**Work order**
Because the listing below is to be kept intact, restate all of it word for word.

**Raw data**

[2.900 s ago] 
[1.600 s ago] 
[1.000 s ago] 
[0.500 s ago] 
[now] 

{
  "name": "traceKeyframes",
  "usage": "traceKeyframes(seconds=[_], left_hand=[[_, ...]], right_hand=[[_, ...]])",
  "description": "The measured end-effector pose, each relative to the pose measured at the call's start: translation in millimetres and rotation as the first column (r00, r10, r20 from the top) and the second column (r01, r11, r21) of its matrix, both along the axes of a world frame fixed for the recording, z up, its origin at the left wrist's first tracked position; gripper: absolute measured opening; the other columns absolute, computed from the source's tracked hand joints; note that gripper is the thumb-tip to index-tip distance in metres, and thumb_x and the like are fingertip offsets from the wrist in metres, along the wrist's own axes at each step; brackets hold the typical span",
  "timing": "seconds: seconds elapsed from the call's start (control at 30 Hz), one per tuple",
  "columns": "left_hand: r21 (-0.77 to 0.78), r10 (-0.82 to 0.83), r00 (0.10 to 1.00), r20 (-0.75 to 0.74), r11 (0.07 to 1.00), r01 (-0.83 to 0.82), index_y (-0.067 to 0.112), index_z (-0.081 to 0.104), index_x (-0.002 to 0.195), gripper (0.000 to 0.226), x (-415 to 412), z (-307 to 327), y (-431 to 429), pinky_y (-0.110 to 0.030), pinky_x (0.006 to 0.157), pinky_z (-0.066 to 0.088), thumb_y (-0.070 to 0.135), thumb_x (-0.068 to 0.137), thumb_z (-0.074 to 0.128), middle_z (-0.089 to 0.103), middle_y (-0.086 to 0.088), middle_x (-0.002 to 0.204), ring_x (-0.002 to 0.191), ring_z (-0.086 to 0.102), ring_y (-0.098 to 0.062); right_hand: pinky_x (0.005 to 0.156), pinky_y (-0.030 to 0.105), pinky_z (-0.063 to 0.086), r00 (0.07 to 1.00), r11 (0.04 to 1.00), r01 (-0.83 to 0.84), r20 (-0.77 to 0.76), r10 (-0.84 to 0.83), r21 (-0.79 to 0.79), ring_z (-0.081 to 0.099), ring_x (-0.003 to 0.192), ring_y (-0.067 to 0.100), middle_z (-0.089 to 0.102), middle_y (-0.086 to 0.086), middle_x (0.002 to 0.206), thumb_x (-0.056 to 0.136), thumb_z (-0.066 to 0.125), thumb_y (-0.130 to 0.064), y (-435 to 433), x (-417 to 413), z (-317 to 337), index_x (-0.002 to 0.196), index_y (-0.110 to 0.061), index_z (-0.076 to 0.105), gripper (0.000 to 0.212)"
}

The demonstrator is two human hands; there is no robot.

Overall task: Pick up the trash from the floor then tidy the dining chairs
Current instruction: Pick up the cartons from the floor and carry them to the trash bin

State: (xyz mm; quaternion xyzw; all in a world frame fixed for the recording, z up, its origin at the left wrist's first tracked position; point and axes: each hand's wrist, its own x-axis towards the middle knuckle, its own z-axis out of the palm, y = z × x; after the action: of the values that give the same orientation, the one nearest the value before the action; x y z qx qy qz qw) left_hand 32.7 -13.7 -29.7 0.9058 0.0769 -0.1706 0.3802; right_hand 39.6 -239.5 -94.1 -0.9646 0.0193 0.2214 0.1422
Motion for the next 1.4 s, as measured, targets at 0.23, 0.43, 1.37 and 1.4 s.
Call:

**Response area**
[2.900 s ago] 
[1.600 s ago] 
[1.000 s ago] 
[0.500 s ago] 
[now] 

{
  "name": "traceKeyframes",
  "usage": "traceKeyframes(seconds=[_], left_hand=[[_, ...]], right_hand=[[_, ...]])",
  "description": "The measured end-effector pose, each relative to the pose measured at the call's start: translation in millimetres and rotation as the first column (r00, r10, r20 from the top) and the second column (r01, r11, r21) of its matrix, both along the axes of a world frame fixed for the recording, z up, its origin at the left wrist's first tracked position; gripper: absolute measured opening; the other columns absolute, computed from the source's tracked hand joints; note that gripper is the thumb-tip to index-tip distance in metres, and thumb_x and the like are fingertip offsets from the wrist in metres, along the wrist's own axes at each step; brackets hold the typical span",
  "timing": "seconds: seconds elapsed from the call's start (control at 30 Hz), one per tuple",
  "columns": "left_hand: r21 (-0.77 to 0.78), r10 (-0.82 to 0.83), r00 (0.10 to 1.00), r20 (-0.75 to 0.74), r11 (0.07 to 1.00), r01 (-0.83 to 0.82), index_y (-0.067 to 0.112), index_z (-0.081 to 0.104), index_x (-0.002 to 0.195), gripper (0.000 to 0.226), x (-415 to 412), z (-307 to 327), y (-431 to 429), pinky_y (-0.110 to 0.030), pinky_x (0.006 to 0.157), pinky_z (-0.066 to 0.088), thumb_y (-0.070 to 0.135), thumb_x (-0.068 to 0.137), thumb_z (-0.074 to 0.128), middle_z (-0.089 to 0.103), middle_y (-0.086 to 0.088), middle_x (-0.002 to 0.204), ring_x (-0.002 to 0.191), ring_z (-0.086 to 0.102), ring_y (-0.098 to 0.062); right_hand: pinky_x (0.005 to 0.156), pinky_y (-0.030 to 0.105), pinky_z (-0.063 to 0.086), r00 (0.07 to 1.00), r11 (0.04 to 1.00), r01 (-0.83 to 0.84), r20 (-0.77 to 0.76), r10 (-0.84 to 0.83), r21 (-0.79 to 0.79), ring_z (-0.081 to 0.099), ring_x (-0.003 to 0.192), ring_y (-0.067 to 0.100), middle_z (-0.089 to 0.102), middle_y (-0.086 to 0.086), middle_x (0.002 to 0.206), thumb_x (-0.056 to 0.136), thumb_z (-0.066 to 0.125), thumb_y (-0.130 to 0.064), y (-435 to 433), x (-417 to 413), z (-317 to 337), index_x (-0.002 to 0.196), index_y (-0.110 to 0.061), index_z (-0.076 to 0.105), gripper (0.000 to 0.212)"
}

The demonstrator is two human hands; there is no robot.

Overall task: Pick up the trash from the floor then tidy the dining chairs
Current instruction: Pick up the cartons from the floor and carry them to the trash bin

State: (xyz mm; quaternion xyzw; all in a world frame fixed for the recording, z up, its origin at the left wrist's first tracked position; point and axes: each hand's wrist, its own x-axis towards the middle knuckle, its own z-axis out of the palm, y = z × x; after the action: of the values that give the same orientation, the one nearest the value before the action; x y z qx qy qz qw) left_hand 32.7 -13.7 -29.7 0.9058 0.0769 -0.1706 0.3802; right_hand 39.6 -239.5 -94.1 -0.9646 0.0193 0.2214 0.1422
Motion for the next 1.4 s, as measured, targets at 0.23, 0.43, 1.37 and 1.4 s.
Call:

No further answer is expected.